Jaffe raised his hands in front of his face. They hadn't healed at all. The flesh had been bitten off down to the bone in several places. Two fingers and the thumb of his right hand had gone entirely.

"I get glimpses," he said, "of things Tommy-Ray is seeing. There's something coming..."

"Can you see what?" she asked him, eager for any clue, however small, as to the Iad's nature. Did they come bearing baubles or bombs?

"No. Just a terrible night. An everlasting night. I don't want to see it."

"You have to look," Tesla said. "Isn't that what Artists are supposed to do? To look and keep looking, even when the thing you're looking at is too much to bear. You're an Artist, Randolph—"

"No. I'm not."

"You opened the schism didn't you?" she said. "I'm not saying I agree with your methods, I don't, but you did what nobody else dared do. Maybe could ever do."
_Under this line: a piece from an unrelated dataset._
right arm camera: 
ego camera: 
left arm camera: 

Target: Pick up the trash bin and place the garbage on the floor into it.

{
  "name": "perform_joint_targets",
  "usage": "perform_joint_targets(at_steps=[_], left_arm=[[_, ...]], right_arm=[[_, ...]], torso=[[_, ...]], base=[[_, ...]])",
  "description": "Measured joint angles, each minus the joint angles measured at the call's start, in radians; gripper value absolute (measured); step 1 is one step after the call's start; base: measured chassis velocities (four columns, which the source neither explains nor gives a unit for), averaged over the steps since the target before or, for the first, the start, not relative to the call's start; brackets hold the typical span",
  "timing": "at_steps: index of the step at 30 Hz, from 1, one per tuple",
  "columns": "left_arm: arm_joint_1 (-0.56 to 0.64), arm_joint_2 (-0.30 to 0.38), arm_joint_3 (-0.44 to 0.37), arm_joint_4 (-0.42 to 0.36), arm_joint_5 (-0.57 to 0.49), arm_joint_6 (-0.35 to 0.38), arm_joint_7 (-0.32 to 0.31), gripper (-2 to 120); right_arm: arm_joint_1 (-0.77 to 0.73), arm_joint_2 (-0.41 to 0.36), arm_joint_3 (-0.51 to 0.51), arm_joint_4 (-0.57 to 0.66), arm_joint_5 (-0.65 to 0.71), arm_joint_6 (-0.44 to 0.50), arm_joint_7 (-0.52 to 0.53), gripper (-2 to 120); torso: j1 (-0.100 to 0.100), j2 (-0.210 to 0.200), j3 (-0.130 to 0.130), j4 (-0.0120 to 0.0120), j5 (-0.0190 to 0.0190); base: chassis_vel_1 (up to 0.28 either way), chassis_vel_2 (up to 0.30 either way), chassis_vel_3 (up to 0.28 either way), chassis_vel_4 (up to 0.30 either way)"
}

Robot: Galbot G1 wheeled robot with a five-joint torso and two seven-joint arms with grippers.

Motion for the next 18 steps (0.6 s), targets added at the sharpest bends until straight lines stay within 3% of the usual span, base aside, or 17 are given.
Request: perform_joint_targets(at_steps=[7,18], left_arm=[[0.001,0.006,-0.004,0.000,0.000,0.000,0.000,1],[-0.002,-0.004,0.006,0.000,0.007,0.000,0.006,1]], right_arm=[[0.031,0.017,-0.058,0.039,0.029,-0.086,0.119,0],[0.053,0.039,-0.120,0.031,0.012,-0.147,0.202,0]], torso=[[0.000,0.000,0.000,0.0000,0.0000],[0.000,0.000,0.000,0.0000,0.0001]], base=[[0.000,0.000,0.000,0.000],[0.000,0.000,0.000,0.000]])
"Kissoon planned it all this way," Jaffe said. "I see that now. He made me his acolyte even though I didn't know it. He used me."
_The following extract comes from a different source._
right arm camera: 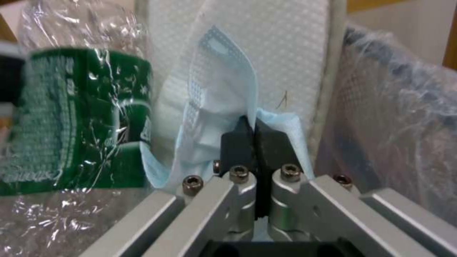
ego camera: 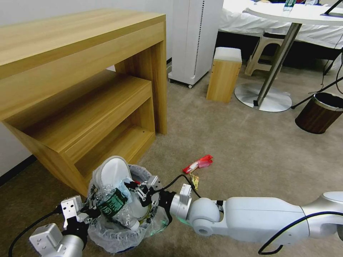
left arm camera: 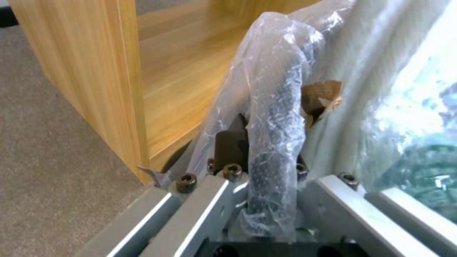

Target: Pick up the trash bin and place the garbage on the floor into it.

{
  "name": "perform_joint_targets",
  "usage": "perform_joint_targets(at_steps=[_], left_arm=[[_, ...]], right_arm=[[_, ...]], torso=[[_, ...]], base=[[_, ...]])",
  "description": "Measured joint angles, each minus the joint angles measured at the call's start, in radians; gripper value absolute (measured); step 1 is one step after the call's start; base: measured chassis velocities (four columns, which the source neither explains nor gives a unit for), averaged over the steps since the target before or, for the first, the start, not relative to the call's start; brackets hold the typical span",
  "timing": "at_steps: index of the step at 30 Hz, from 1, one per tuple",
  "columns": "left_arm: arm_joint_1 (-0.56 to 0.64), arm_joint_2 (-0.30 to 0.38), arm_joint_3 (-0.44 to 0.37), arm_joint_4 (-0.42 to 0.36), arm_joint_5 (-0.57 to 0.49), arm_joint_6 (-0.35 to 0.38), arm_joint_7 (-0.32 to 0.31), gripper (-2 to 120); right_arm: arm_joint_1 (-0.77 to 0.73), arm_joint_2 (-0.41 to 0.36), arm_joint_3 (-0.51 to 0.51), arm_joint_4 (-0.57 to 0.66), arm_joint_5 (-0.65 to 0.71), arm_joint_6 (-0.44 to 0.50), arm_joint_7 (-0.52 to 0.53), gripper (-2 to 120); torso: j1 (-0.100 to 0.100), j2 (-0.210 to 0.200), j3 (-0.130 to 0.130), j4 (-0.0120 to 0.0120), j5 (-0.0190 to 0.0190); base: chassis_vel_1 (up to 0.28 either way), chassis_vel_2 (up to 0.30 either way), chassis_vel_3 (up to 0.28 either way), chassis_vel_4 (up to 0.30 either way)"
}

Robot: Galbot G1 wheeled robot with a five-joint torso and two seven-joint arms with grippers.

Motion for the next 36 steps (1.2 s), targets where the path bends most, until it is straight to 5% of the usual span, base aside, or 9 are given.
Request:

"I don't think so," Tesla said. "I don't think even he could have plotted something so byzantine. How could he know you and Fletcher would discover the Nuncio? No. What happened to you wasn't planned...you were your own agent in this, not Kissoon's. The power's yours. And so's the responsibility."

She let her argument rest there for a little while, as much because she was exhausted as for any other reason. Jaffe didn't follow through. He just stared at the pseudofire, which would soon be guttering out, and then at his hands. It was only after a minute of this that he said:

"You came down here to tell me that?"

"Yes. Don't tell me I came on a fool's errand."

"What do you want me to do?"

"Help us."

"There's no help to be had."

"You opened the hole, you can close it."

"I'm not going near that house."

"I thought you wanted Quiddity," Tesla said. "I thought being there was your great ambition."

"I was wrong."

"You got all that way, just to discover you were wrong? What changed your mind?"

"You won't understand."

"Try me."

He looked back towards the fire. "That was the last of them," he said. "When the light goes, we're all in the dark."

"There must be other ways out of here."

"There are."

"Then we'll take one of them. But first...first...tell me why you changed your mind."

He took a lazy moment to contemplate his answer, or whether he was going to give it at all.

Then he said:

"When I first began looking for the Art, all the clues were about crossroads. Not all. But many. Yes, many. The ones that made any sense to me. And so I kept looking for a crossroads. I thought that was where I'd find the answer. Then Kissoon drew me into his Loop, and I thought, here he is, the last of the Shoal, in a hut in the middle of nowhere. No crossroads. I must have been wrong. And all that's happened since: at the Mission, in the Grove...none of it happened at a crossroads. I was being literal, you see. I've always been so damn literal. Physical. Actual. Fletcher thought of air and sky, and I thought of power and bone. He made dreams from people's heads, I made stuff from their guts and sweat. Always thinking the obvious. And all the time..." his voice was thickening with feeling; hatred in it, self-directed, "...all the time I didn't see. Until I used the Art, and realized what the crossroads were—"

"What?"

He put the less injured of his hands to his shirt, fumbling inside it. There was a medallion around his neck, on a fine chain. He pulled, hard. The chain broke, and he tossed the symbol over to Tesla. She knew before she caught it what it was going to be. She'd played this scene once before, with Kissoon. But that time she'd not been ready to understand what she understood now, holding the Shoal's sign in her hand.